**Exercise details:**
Every line of the listing below from the one with "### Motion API" up to and including the one with "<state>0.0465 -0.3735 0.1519" should be retyped exactly, and nothing else; pictures are not part of the copy.

^^^^^^^^^^^^^^^^

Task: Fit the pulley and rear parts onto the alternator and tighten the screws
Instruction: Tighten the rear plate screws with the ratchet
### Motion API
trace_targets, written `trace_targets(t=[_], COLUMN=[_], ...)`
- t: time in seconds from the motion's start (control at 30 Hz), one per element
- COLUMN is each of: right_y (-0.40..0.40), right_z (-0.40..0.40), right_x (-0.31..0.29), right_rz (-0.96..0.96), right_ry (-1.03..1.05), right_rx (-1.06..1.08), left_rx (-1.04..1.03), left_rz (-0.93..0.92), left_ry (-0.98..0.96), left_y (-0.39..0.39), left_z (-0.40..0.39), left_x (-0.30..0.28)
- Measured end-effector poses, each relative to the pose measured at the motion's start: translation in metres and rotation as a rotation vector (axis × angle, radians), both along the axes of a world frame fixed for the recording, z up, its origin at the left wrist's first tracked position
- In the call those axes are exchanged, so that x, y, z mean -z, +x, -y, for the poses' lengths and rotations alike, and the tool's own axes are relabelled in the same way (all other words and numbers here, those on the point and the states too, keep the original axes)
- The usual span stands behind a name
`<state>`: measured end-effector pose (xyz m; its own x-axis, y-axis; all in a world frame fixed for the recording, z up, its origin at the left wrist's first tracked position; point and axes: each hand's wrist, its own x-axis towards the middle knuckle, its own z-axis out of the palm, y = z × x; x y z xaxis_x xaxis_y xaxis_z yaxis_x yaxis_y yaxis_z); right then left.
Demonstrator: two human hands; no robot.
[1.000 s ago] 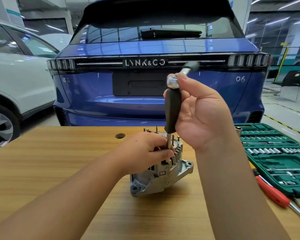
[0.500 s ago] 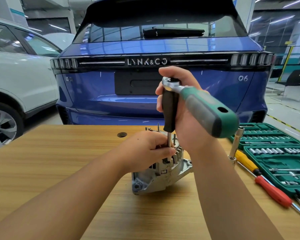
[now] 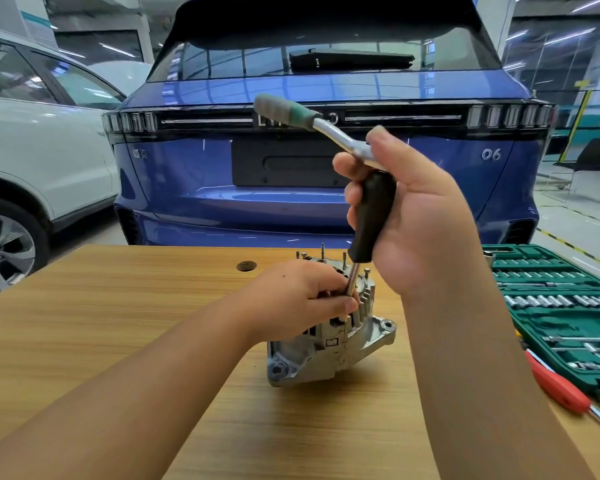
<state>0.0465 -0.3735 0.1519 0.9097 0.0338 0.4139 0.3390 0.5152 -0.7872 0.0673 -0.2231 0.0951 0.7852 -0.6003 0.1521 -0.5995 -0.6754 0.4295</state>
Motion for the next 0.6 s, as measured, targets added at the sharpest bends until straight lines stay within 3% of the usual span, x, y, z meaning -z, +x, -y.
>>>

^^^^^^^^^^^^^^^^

**Solution to this problem:**
### Motion API
trace_targets, written `trace_targets(t=[_], COLUMN=[_], ...)`
- t: time in seconds from the motion's start (control at 30 Hz), one per element
- COLUMN is each of: right_y (-0.40..0.40), right_z (-0.40..0.40), right_x (-0.31..0.29), right_rz (-0.96..0.96), right_ry (-1.03..1.05), right_rx (-1.06..1.08), left_rx (-1.04..1.03), left_rz (-0.93..0.92), left_ry (-0.98..0.96), left_y (-0.39..0.39), left_z (-0.40..0.39), left_x (-0.30..0.28)
- Measured end-effector poses, each relative to the pose measured at the motion's start: translation in metres and rotation as a rotation vector (axis × angle, radians), both along the axes of a world frame fixed for the recording, z up, its origin at the left wrist's first tracked position
- In the call those axes are exchanged, so that x, y, z mean -z, +x, -y, for the poses' lengths and rotations alike, and the tool's own axes are relabelled in the same way (all other words and numbers here, those on the point and the states too, keep the original axes)
- The usual span stands behind a name
`<state>`: measured end-effector pose (xyz m; its own x-axis, y-axis; all in a world frame fixed for the recording, z up, its origin at the left wrist's first tracked position; point and axes: each hand's wrist, its own x-axis towards the middle knuckle, its own z-axis out of the palm, y = z × x; x y z xaxis_x xaxis_y xaxis_z yaxis_x yaxis_y yaxis_z); right then left.
Demonstrator: two human hands; no robot.
[1.000 s ago] 
[0.500 s ago] 
[now] 
<state>0.0465 -0.3735 0.1519 0.9097 0.0338 0.4139 0.3390 0.5152 -0.7872 0.0673 -0.2231 0.0951 0.7852 -0.6003 0.1521 -0.5995 -0.6754 0.4295</state>

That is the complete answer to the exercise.